* **RECORDED INFORMATION**
————

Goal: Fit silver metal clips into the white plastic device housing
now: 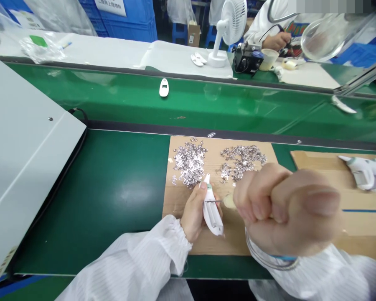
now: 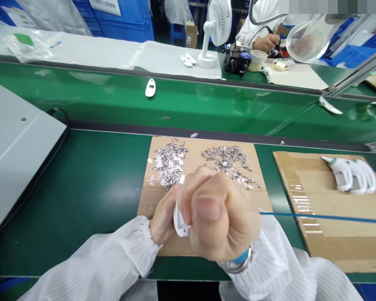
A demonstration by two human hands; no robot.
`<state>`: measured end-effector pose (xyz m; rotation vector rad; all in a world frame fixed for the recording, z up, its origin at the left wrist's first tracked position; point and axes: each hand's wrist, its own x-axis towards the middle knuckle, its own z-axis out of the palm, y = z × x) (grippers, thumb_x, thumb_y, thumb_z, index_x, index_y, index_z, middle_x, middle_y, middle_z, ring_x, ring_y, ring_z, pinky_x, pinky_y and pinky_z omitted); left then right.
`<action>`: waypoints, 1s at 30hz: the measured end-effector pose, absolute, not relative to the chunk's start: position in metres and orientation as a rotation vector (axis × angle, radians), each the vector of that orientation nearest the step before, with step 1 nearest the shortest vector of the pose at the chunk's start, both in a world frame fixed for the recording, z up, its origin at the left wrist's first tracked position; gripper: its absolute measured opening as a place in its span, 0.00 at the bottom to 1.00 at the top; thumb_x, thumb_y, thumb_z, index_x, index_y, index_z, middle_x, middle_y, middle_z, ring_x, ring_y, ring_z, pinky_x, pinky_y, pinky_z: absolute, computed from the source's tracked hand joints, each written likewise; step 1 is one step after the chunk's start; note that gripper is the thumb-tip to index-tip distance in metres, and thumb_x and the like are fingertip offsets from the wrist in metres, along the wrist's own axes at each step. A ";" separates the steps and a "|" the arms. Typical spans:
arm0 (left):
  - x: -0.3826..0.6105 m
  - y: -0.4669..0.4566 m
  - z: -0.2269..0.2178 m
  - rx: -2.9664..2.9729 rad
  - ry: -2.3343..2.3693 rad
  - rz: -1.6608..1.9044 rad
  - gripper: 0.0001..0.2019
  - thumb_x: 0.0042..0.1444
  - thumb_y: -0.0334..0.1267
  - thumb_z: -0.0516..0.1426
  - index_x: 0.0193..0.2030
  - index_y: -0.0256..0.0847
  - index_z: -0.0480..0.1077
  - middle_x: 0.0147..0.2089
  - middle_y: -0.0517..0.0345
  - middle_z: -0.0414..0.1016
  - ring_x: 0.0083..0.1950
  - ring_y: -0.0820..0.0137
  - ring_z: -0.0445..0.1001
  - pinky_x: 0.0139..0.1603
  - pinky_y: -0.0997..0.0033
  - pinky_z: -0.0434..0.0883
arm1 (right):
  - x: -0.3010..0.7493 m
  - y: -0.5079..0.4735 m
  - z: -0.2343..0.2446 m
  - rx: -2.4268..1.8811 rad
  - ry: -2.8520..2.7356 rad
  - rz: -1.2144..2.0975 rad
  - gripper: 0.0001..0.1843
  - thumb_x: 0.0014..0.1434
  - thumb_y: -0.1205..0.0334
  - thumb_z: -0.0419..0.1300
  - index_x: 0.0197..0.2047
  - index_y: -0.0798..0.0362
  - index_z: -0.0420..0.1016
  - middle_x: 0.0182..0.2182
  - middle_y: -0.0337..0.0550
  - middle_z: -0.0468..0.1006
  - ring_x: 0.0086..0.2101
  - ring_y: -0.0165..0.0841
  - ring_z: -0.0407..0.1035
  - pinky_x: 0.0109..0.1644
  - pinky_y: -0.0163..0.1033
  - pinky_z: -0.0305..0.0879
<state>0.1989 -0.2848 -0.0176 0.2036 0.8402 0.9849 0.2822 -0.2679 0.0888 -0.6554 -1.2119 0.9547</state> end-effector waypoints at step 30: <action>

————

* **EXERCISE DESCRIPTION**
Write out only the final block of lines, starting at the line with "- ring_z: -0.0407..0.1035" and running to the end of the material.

* **EXPECTED OUTPUT**
  - ring_z: -0.0407..0.1035
  - pinky_x: 0.0109..0.1644
  - pinky_y: -0.0163..0.1033
  - pinky_z: -0.0305..0.0879
<state>0.1989 -0.2848 -0.0176 0.2036 0.8402 0.9849 0.2822 -0.2679 0.0888 -0.6554 -1.2119 0.9547</state> end-effector waypoints at step 30: <action>

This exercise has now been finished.